* EXERCISE BRIEF *
Using the line that contains "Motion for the" as the start, restate each line word for word through the final line of the material below, and return only those.

* * * * * * *

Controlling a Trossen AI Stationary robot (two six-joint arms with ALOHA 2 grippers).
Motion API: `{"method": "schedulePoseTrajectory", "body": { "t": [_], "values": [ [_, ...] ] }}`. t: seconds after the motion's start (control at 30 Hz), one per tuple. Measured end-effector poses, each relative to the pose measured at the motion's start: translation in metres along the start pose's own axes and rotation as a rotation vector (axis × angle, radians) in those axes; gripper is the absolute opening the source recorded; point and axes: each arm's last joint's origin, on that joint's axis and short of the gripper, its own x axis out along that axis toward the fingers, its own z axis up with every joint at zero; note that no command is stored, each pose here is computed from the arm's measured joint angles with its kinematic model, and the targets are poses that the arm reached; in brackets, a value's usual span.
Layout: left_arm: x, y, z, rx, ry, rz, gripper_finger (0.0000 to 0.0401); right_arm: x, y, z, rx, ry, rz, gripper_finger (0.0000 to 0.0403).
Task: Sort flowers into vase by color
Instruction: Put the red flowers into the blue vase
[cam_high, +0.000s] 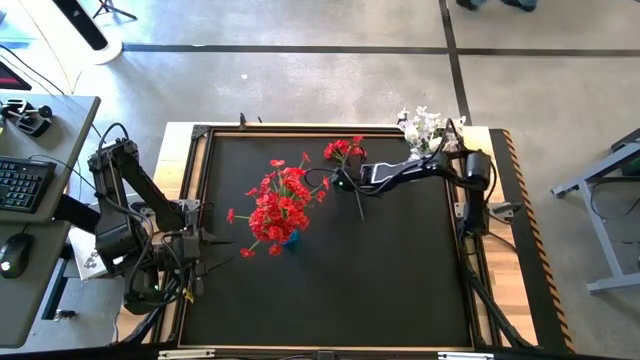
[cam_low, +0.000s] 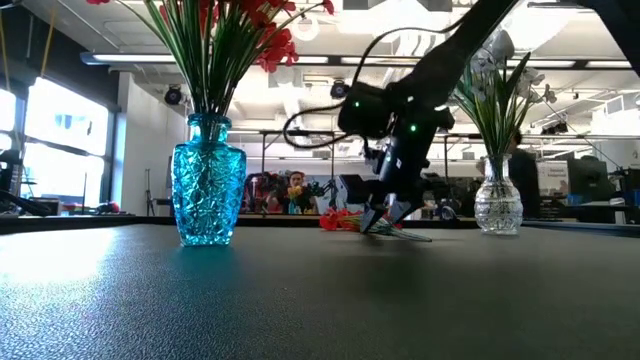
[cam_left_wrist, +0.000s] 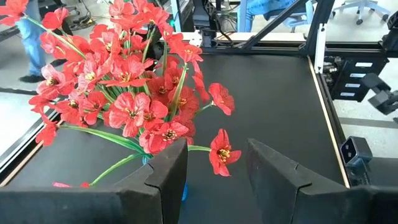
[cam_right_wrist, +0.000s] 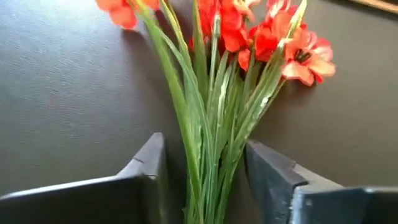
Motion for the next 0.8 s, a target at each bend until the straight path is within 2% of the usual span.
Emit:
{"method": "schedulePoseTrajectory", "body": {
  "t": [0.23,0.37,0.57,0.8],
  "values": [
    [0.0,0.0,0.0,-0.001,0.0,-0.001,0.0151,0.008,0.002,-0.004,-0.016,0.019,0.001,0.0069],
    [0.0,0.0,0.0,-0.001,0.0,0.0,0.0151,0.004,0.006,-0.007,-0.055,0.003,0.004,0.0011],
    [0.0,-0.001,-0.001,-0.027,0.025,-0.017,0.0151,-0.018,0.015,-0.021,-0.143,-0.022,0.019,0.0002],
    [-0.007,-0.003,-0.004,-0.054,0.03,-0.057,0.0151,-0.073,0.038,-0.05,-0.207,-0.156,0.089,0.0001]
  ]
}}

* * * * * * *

* ANSWER SPACE *
Motion for the next 0.8 s, a target at each bend until the straight path is within 2% of the usual span.
Emit:
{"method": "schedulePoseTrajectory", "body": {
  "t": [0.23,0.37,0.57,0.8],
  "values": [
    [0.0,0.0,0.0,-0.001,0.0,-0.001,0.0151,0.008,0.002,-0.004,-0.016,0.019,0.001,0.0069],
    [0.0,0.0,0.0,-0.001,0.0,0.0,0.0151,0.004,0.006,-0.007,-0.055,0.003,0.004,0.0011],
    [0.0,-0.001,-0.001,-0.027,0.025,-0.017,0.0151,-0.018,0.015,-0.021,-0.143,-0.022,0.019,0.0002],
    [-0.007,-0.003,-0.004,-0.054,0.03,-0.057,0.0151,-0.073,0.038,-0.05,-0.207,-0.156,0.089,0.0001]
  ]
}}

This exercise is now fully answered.